To delve deeper, we performed molecular docking to evaluate the potential binding of NGR1 to the protein of β-Catenin. As a positive control compound, skl2001 is an agonist of the Wnt/β-Catenin pathway. It combines with β-Catenin to block the interaction between Axin and β-Catenin [13]. This study showed that both NGR1 and skl2001 can bind to the β-Catenin protein with relatively low binding energies of −7.29 and −5.86 kcal/mol, respectively. NGR1 interacted with amino acid residues, including ASP390, ASN387, GLY563, ASN426, ARG386 and CYS466. The agonist (skl2001) interacted with amino acid residues of GLN165, THR201, LEU160 and ARG200 (Fig. 5c).
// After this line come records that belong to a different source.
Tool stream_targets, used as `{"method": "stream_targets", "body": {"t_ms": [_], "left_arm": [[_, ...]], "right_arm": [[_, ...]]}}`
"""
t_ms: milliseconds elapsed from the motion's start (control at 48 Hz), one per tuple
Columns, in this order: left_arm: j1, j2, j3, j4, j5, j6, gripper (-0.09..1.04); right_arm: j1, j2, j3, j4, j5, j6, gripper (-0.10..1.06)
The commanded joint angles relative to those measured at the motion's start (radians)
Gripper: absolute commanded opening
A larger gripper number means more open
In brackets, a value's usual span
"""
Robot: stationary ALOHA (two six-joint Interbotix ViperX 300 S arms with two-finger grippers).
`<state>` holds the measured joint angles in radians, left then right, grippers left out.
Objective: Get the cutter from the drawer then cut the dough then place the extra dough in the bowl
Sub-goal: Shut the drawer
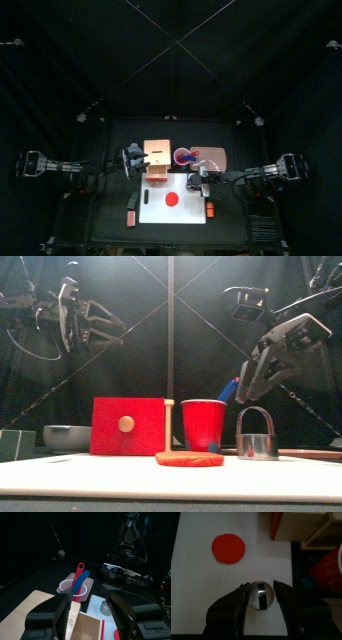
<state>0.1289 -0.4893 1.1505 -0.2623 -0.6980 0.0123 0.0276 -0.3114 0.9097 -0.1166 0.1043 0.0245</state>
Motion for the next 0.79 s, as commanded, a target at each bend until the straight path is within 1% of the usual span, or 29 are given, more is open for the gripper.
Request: {"method": "stream_targets", "body": {"t_ms": [21, 146, 271, 333, 458, 521, 625, 750, 792], "left_arm": [[0.043, 0.002, -0.034, -0.003, -0.012, -0.006, 0.86], [0.107, 0.002, -0.052, -0.051, -0.032, -0.002, 0.86], [0.187, 0.011, -0.086, -0.071, -0.023, -0.006, 0.86], [0.227, 0.023, -0.107, -0.071, 0.008, -0.014, 0.86], [0.299, 0.049, -0.173, -0.051, 0.109, -0.021, 0.85], [0.324, 0.075, -0.222, -0.014, 0.196, -0.021, 0.83], [0.330, 0.123, -0.296, 0.041, 0.318, -0.021, 0.74], [0.334, 0.190, -0.379, 0.089, 0.433, -0.021, 0.61], [0.339, 0.210, -0.402, 0.098, 0.459, -0.021, 0.58]], "right_arm": [[0.006, -0.037, -0.035, -0.014, -0.026, -0.003, 0.79], [0.017, -0.035, -0.048, -0.023, -0.078, -0.006, 0.79], [0.031, -0.025, -0.060, -0.017, -0.150, -0.005, 0.79], [0.038, -0.015, -0.064, -0.018, -0.183, -0.005, 0.78], [0.052, 0.008, -0.075, 0.002, -0.209, -0.003, 0.76], [0.060, 0.028, -0.086, 0.028, -0.210, -0.003, 0.72], [0.067, 0.060, -0.100, 0.054, -0.210, -0.005, 0.61], [0.083, 0.100, -0.117, 0.052, -0.210, -0.006, 0.46], [0.092, 0.115, -0.123, 0.051, -0.210, -0.009, 0.39]]}}
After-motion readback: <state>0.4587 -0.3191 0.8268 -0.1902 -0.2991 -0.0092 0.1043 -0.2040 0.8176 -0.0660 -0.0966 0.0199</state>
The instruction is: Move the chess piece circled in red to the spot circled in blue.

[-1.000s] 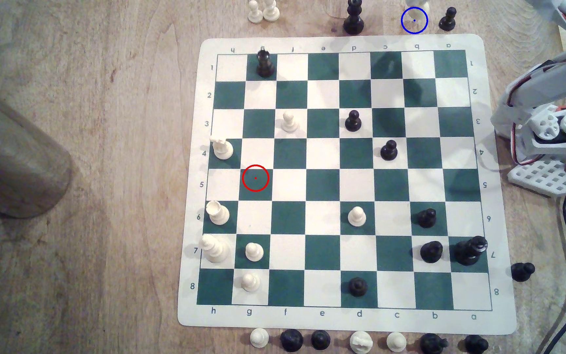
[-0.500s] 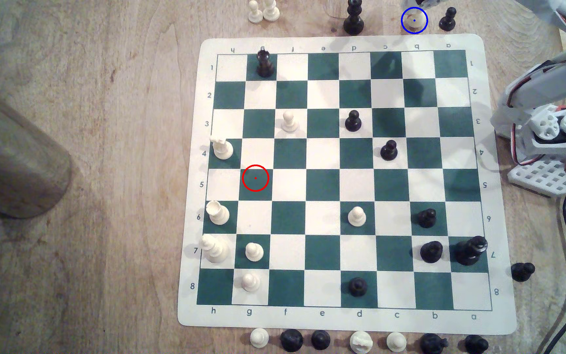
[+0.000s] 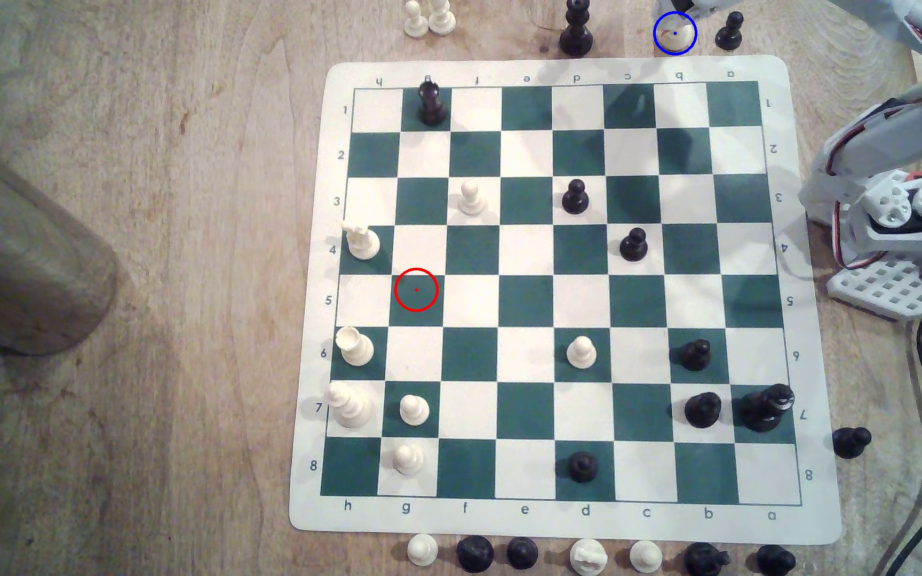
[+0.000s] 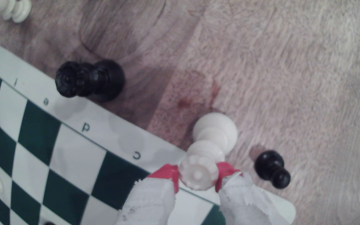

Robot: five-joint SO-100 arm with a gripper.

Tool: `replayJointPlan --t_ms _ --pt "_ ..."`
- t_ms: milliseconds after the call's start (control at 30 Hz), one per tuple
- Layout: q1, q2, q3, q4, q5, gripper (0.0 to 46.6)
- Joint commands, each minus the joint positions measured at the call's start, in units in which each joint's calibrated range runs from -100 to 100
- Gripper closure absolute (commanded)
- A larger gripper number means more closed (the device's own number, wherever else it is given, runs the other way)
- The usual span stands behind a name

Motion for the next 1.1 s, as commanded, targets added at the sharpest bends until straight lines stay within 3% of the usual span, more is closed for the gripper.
replayJointPlan --t_ms 0,400,500,533,600,1067 --pt "0.31 -1.36 -0.27 -0.99 0.49 46.3" --pt "0.55 -1.10 1.63 -1.24 1.37 45.8" --pt "0.71 -1.02 1.63 -1.73 1.37 36.9" --pt "0.94 -1.10 1.72 -2.47 1.27 31.0" --pt "1.33 -1.27 2.09 -3.70 1.37 24.9" --pt "2.97 -3.99 2.09 -4.27 2.34 19.9"
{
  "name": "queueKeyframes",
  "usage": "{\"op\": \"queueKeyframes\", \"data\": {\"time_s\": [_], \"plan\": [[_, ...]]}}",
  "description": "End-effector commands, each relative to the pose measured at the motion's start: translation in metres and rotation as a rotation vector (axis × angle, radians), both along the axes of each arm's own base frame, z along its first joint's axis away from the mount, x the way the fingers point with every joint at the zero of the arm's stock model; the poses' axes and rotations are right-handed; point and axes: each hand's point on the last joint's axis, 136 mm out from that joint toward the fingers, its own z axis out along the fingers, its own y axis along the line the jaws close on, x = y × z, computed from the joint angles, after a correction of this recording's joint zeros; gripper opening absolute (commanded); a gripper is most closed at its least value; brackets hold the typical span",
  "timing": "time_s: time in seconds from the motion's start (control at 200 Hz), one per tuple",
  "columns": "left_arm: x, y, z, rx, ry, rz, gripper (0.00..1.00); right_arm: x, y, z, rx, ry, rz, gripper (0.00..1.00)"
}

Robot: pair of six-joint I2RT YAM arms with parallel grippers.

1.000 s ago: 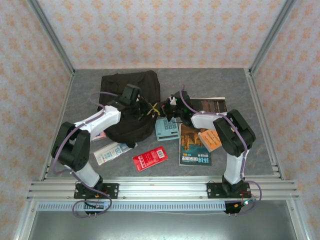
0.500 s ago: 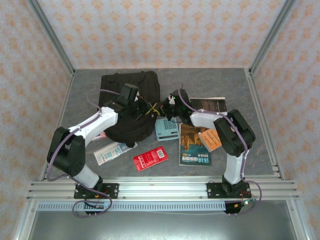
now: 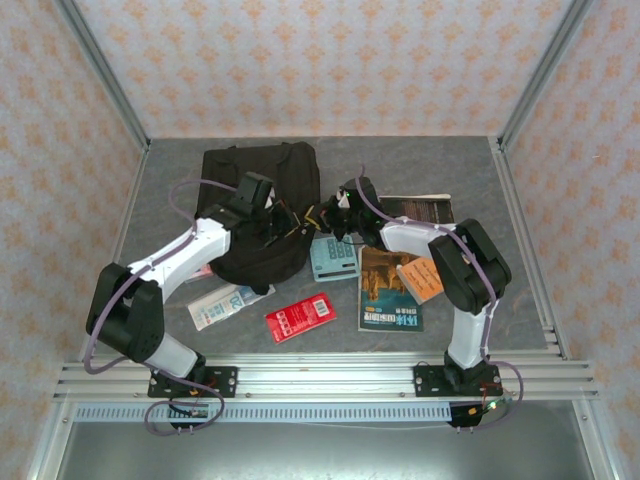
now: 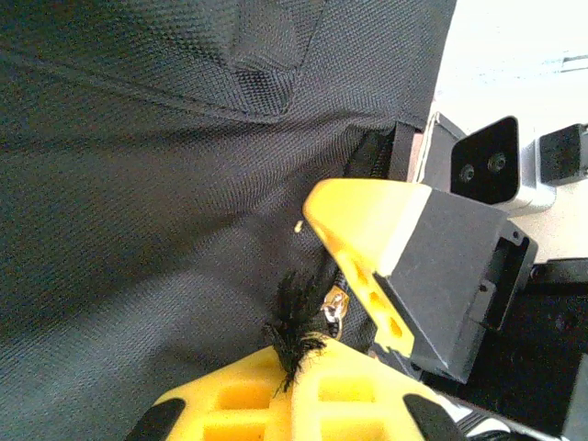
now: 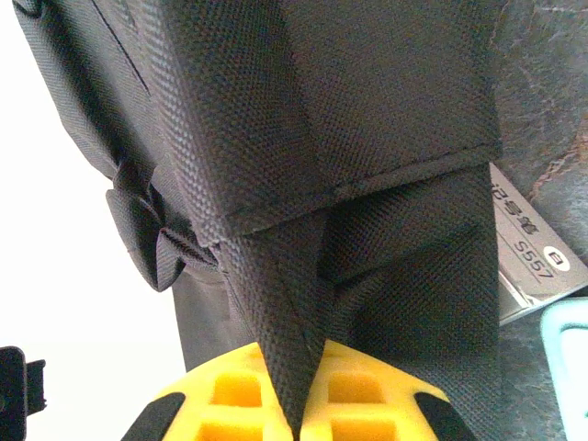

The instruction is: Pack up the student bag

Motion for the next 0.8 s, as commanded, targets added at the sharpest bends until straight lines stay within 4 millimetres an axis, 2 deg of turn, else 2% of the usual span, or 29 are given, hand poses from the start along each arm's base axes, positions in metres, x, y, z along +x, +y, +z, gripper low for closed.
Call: {"op": "queueKeyframes", "data": {"time_s": [0.0, 0.195, 0.27, 0.57, 0.796], "plan": [[-0.013, 0.018, 0.008, 0.087, -0.028, -0.006, 0.0, 0.018, -0.015, 0.028, -0.019, -0.086, -0.061, 0.0], [-0.021, 0.025, 0.011, 0.123, -0.038, -0.022, 0.0, 0.019, -0.015, 0.029, -0.021, -0.089, -0.059, 0.0], [-0.02, 0.023, 0.01, 0.117, -0.039, -0.028, 0.03, 0.018, -0.009, 0.033, -0.002, -0.092, -0.04, 0.0], [-0.014, 0.009, 0.006, 0.073, -0.036, -0.056, 0.21, 0.01, -0.002, 0.033, 0.005, -0.094, -0.003, 0.0], [-0.015, 0.003, 0.0, 0.049, -0.03, -0.061, 0.22, 0.009, 0.0, 0.034, 0.012, -0.096, 0.001, 0.0]]}}
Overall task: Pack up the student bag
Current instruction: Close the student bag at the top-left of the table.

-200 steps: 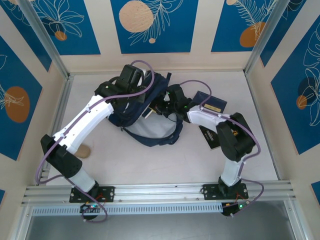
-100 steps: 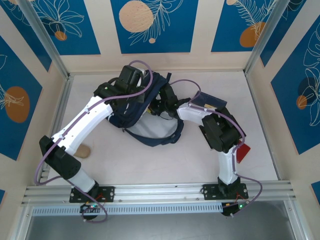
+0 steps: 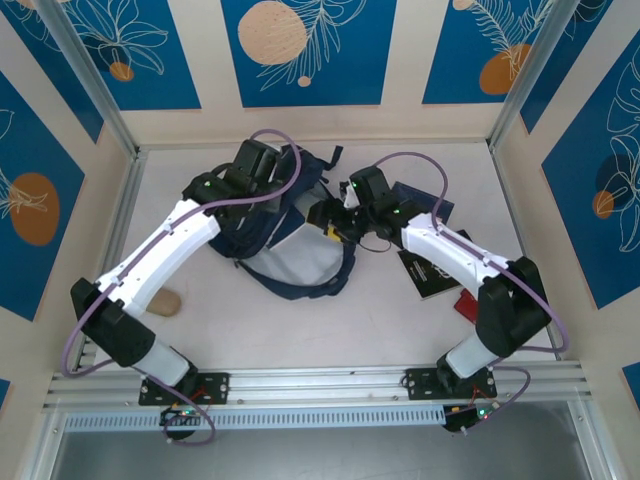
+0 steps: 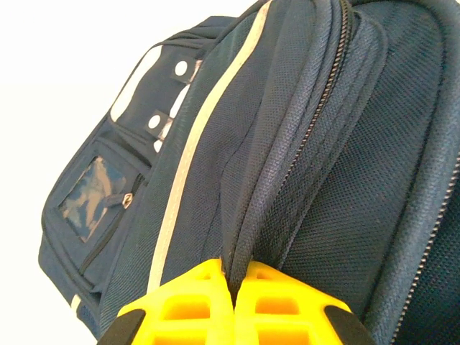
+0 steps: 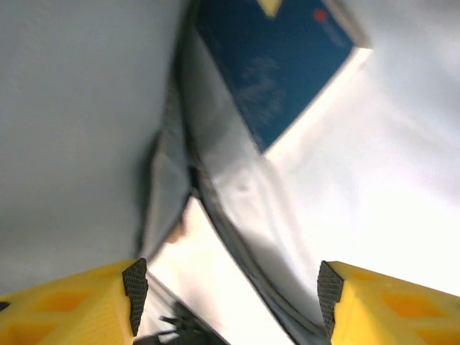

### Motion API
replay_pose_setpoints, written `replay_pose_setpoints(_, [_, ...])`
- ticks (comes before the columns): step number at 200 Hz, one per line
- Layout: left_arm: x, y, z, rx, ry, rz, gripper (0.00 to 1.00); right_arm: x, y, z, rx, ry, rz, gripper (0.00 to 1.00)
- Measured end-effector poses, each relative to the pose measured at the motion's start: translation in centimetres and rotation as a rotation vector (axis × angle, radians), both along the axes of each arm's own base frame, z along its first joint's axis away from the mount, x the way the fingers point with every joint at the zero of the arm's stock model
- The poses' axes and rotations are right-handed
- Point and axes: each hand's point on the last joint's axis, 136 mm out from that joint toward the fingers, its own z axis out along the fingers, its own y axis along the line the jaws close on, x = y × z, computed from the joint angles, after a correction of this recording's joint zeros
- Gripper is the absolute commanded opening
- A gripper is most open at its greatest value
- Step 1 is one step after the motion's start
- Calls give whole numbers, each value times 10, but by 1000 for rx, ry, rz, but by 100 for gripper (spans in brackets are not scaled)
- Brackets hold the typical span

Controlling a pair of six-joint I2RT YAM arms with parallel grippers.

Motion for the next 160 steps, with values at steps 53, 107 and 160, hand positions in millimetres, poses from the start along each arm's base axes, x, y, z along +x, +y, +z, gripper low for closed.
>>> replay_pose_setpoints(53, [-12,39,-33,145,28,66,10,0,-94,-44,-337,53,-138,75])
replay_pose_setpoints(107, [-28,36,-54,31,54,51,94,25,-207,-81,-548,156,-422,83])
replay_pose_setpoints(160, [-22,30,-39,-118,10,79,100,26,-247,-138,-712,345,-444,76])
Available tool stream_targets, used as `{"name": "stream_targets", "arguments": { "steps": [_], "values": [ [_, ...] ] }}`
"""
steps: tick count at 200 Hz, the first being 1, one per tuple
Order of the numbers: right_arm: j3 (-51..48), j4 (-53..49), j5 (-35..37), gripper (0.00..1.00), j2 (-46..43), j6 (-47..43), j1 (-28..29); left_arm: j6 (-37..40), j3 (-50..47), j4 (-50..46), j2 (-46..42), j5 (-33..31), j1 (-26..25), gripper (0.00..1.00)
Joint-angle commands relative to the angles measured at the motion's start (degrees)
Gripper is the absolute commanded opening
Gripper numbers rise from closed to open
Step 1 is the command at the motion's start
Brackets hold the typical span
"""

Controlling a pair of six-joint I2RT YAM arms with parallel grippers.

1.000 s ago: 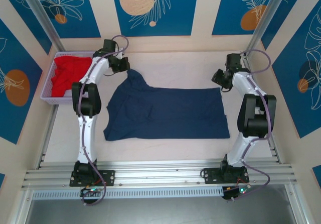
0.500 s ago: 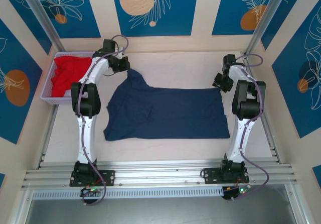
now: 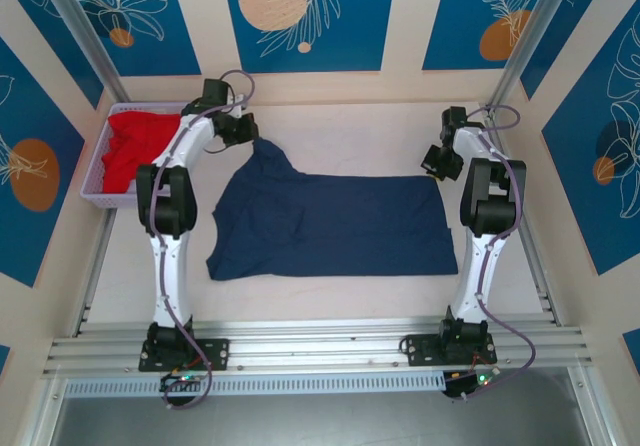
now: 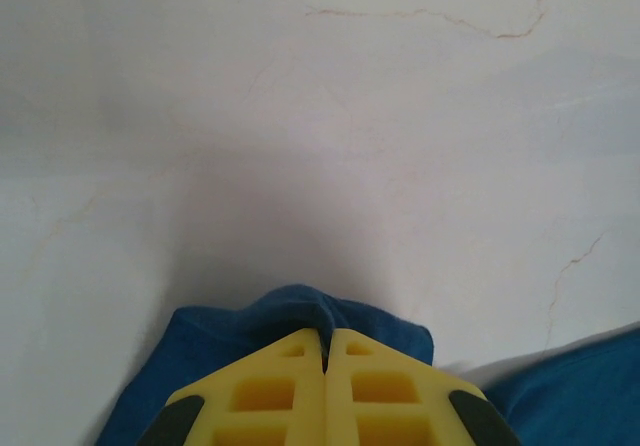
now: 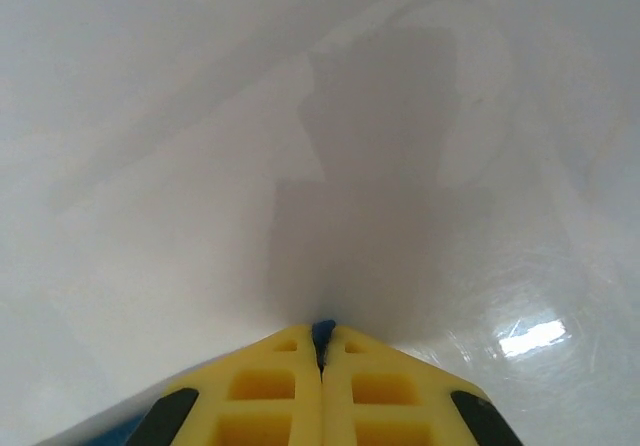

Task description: Fold the inside-out t-shirt

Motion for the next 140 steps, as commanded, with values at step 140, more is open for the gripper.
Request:
{"name": "stream_targets", "arguments": {
  "steps": [140],
  "values": [
    [-26.0,5.84,-1.27,0.01,-33.69,-7.58,-1.13,-10.76,-45.22,-7.31,-49.74,-0.05,1.13,0.0]
  ]
}}
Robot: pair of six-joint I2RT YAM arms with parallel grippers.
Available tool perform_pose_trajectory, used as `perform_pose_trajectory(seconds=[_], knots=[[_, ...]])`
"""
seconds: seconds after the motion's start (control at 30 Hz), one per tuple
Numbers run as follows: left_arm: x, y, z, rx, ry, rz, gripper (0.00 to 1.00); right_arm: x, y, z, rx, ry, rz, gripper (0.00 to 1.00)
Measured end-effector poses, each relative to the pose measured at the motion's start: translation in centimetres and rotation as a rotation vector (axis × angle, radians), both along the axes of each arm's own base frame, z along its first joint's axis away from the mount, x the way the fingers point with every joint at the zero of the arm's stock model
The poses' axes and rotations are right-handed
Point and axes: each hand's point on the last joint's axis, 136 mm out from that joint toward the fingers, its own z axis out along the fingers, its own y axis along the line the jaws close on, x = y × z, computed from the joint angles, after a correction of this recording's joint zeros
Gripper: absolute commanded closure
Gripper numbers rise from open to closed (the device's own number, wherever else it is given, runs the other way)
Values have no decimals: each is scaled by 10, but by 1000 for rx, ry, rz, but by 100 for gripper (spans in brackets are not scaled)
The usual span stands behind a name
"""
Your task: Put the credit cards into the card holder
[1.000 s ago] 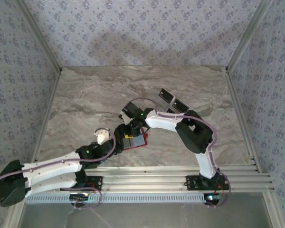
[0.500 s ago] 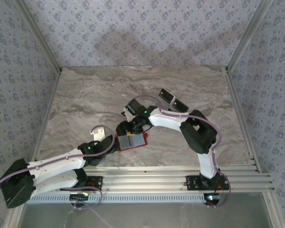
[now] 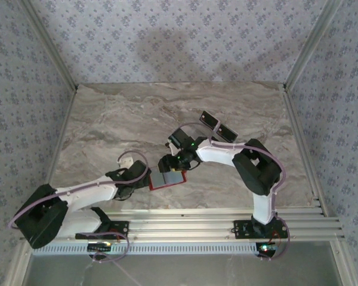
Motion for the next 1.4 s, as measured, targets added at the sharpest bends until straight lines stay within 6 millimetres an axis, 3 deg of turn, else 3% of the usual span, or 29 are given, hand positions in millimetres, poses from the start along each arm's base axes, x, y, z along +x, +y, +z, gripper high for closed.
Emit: perform_pose_trajectory(seconds=[0.23,0.47,0.63,0.8,0.97,1.17,1.3,1.4], knots=[[8,-3,-3,34,31,-27,0,-4,-17,-1,-18,-23,-54,31],[15,-8,-5,67,77,-80,0,-4,-21,1,-21,-27,-104,31],[17,-9,-8,102,123,-116,0,0,-25,12,-32,-39,-116,31],[20,-10,-8,127,166,-149,0,29,-39,55,-9,-120,-142,31],[23,-8,-4,127,203,-174,0,75,-82,96,-33,-231,-210,33],[34,-1,3,63,199,-142,0,96,-134,100,-190,-286,-219,38],[67,4,21,10,102,-72,0,110,-141,105,-279,-327,-169,47],[81,-2,33,-20,52,-66,0,127,-141,103,-357,-363,-129,52]])
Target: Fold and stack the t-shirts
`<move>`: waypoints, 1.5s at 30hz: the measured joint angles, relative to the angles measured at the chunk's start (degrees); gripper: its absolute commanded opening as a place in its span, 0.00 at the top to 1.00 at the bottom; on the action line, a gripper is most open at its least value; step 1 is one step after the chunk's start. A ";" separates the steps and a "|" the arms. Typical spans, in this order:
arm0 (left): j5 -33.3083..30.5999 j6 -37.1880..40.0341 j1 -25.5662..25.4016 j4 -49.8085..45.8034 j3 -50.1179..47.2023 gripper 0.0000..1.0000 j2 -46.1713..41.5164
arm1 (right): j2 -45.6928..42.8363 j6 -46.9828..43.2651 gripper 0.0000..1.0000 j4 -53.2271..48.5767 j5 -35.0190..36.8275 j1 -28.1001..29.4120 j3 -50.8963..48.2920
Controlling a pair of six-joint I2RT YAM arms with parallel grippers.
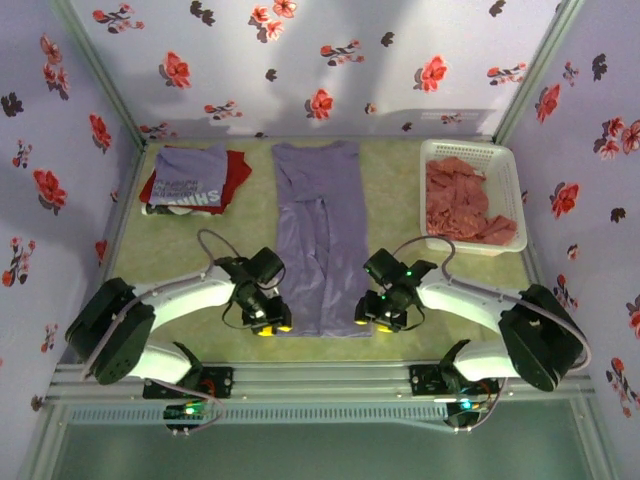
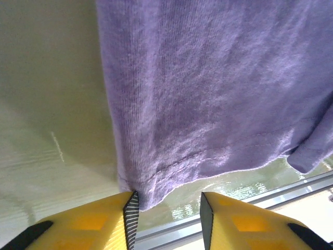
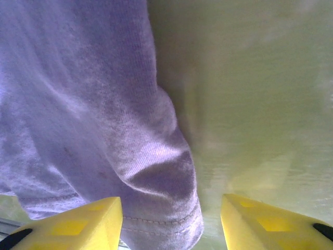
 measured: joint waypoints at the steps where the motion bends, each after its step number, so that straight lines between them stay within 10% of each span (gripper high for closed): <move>1: 0.09 -0.22 -0.17 0.37 -0.04 0.68 0.70 | 0.35 0.00 0.50 0.17 -0.24 0.00 0.00; 14: 0.63 -3.17 -2.45 7.56 -0.70 1.00 3.02 | 3.17 0.46 0.99 1.25 -1.40 0.63 0.11; 35: -0.35 -11.15 -6.43 -3.45 -1.81 1.00 -10.60 | -3.43 6.47 1.00 -5.99 0.98 8.87 2.12; 45: -2.89 -3.34 5.75 -10.86 16.96 1.00 1.99 | -2.75 3.28 1.00 -7.06 3.96 -2.19 13.11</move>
We further assessed the activation of the Wnt signaling pathway using the TOPFlash assay, showing that both the BIO positive control and NGR1 can significantly upregulate the relative activity of TOPFlash/Renilla (Fig. 5d). In addition, Western blot analysis of colonic samples showed that NGR1 increased the expression of several Wnt pathway genes, including β-Catenin, p-GSK-3β, Cyclin D1, and c-Myc (Fig. 5e, f). Immunofluorescence staining confirmed a notable restoration of β-Catenin and the cellular proliferative protein Ki67 in the crypts of colitis mice after NGR1 administration (Fig. 5g). This was further supported by β-Catenin immunofluorescence staining in organoids (Fig. 5h).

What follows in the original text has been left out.